Днем, когда косила, часто застилало глаза. Что это? Падает-ложится скошенным рядом трава, а издали вздымается марево, тенью накатывается и вместе со вздохом падает в грудь, в самую глубь ее, а оттуда разносится струйками болькими, томительными, и руки немеют.

Ветер ли это тенью, теплой, удушливой, набегает по земле и захлестывает незримой сетью?

Тихо она остановится и обопрется на литовку:

«Бежать ли? Уехать и мне домой? Тятька осерчает, — дело бросила… Митьку послать с сумкой… Мамынька! Рази оставит он?..»

А с ближних согр на ветляные кусты речи бегут:

«Девонька, девонька! Вырастила-вытянула я тебя до осьмнадцати лет. И в самой поре ты — ладная. Семену — другому ли кому — добро я, бесценное, копила-готовила. Смелому да вольному… Кому посулишься»..

— Ой! И сама я не знаю… ничо не знаю…

Косила я, косила, Литовочку забросила. Литовочку под елочку — Сама пошла к миленочку…

«Тебе, Феденька… ненаглядный, ласковый мой»…

Кровь ли это стучит эдак или по дороге стукоток копыт? Нет, рано еще — под вечер он, окаянный, приедет.

Горько смеется девушка сама над собой: какой же он окаянный, коли бродни его косой девичьей вытереть, ноги его обнять и целовать готова…

* * *

Тяжело ворочается тишина во сне. Захряпает коростель, захрустит падаль-хворост, хай-птица в луга кликнет, — а потом снова все затишеет. Одни кузнецы стрекочут на весь белый свет.

Тяжело вздыхают согры, но они не спят: согры дремлют только на заре. А тут они тихонько перешептываются, как засыпающие перед сном, который морит их. Тише… тише…

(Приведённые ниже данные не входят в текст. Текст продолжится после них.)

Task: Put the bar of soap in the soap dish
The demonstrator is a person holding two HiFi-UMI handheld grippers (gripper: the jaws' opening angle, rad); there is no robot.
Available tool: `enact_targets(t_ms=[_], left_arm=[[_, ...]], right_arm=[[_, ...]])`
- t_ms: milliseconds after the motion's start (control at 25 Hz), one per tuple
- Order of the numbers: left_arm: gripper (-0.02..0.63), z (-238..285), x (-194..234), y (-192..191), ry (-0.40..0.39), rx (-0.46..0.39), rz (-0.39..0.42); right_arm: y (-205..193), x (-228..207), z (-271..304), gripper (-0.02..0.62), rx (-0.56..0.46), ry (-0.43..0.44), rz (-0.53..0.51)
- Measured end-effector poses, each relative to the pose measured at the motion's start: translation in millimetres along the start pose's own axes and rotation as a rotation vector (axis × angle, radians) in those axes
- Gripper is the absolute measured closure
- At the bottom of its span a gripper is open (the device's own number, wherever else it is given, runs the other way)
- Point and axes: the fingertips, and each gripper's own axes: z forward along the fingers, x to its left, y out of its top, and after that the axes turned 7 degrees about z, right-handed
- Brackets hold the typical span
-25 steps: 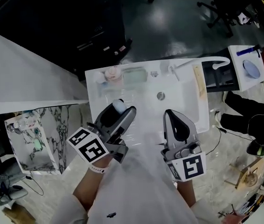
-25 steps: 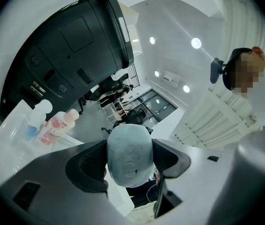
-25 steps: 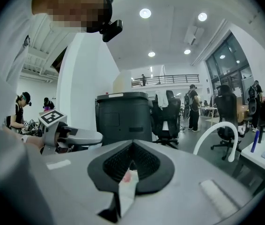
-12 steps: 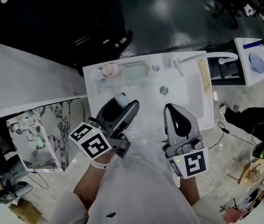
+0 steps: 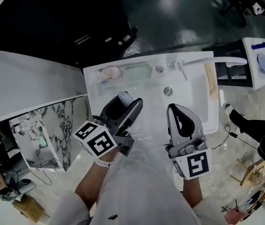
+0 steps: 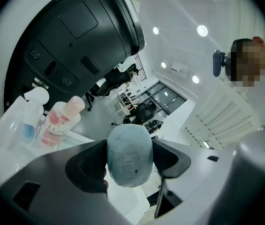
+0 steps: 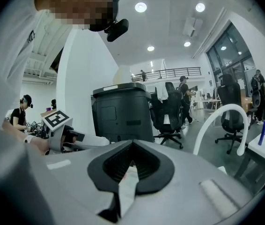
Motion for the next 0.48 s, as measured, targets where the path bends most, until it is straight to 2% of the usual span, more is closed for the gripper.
enact_targets(t_ms=[480], left_arm=[[0.311,40.5,30.3,-11.7,0.077,0.004,0.032]], right_arm=[[-12.1,-34.7,4.0,0.589,0.021,0.0,0.025]])
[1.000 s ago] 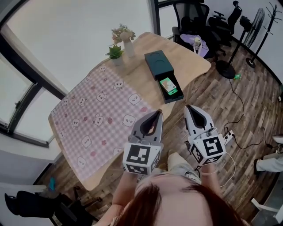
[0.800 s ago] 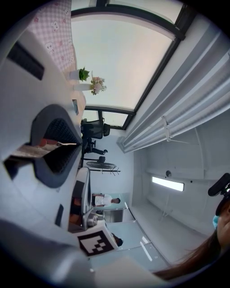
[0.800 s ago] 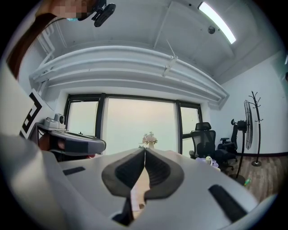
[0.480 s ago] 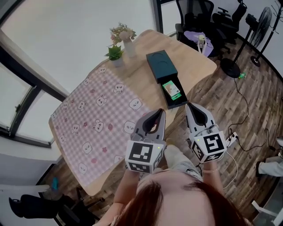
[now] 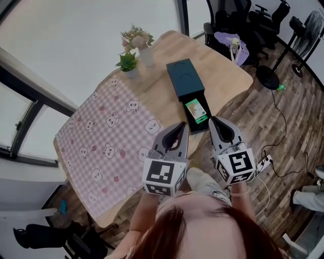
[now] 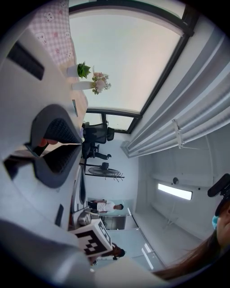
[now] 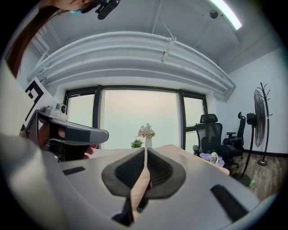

Тяжело ворочается и вздыхает Варвара: душно в сторожке ей — ровно уголья под нарами. Братишка давно уж спит, разметался. Журавлями, поди, бредит, которые днем курлыкали на болоте. День-деньской косьбы только натомил девушку: неугомонно токает молодое тело.

Вот он, — вдали, четкий с цоканьем копыт топот лошади.

Ближе… ближе…

Остановился, спрыгнул человек и что-то коню говорит. Легонько перетаптывается конь. А сердце стучит все громче и громче.

Вот уже у избушки осторожное шарканье, и сил нет унять бой крови, встать и закрыть — завязать дверь…

Скрипнула дверца, через порог заползает шорох. Страшно! А тень над ней заслоняет остатний свет сумеречного неба.

Знает она, кто это, и нету силы велеть уйти: тайга, кажись, вся кинулась сюда. Гордые кедры клонятся ей в ноги. Серебряный белотал свежею листвой трогает дрожащие ступни. Колючие мурашки бегут по телу от ног и, добежав, срываются с губ пересохшим, умоляющим топотом:

— Чо ты делашь-то?.. Митьку, ведь, разбудишь…

А он обнимает и молча растапливает последний девичий стыд. Не говорит будто, а она слышит:

— Варюша, напой ты меня…

Стонет она протяжно:

— О-ох… уйди ты… пожалуста… ради Христа… Выйду… Ну — выйду я к тебе…

Тихонько дверь закрыла и встала с трепещущими, как осиновые листья, бескровными губами у порога, у притолоки. В на-плечи кинутом овчинном полушубке, в одной исподней рубахе и юбке.

— Ну, — чо… те надо?.. Гумаги те…

А он берет в могучие — рвет их теперь сила — руки. Словно струи речные, водоросль обвивает всю ее. Испивает сопротивление ее до дна.

Побледнела она, как месяц в небе, а в глазах — полузакрытых, приманных — боязнь чуть теплится, а любовь гормя-горит, и что говорить?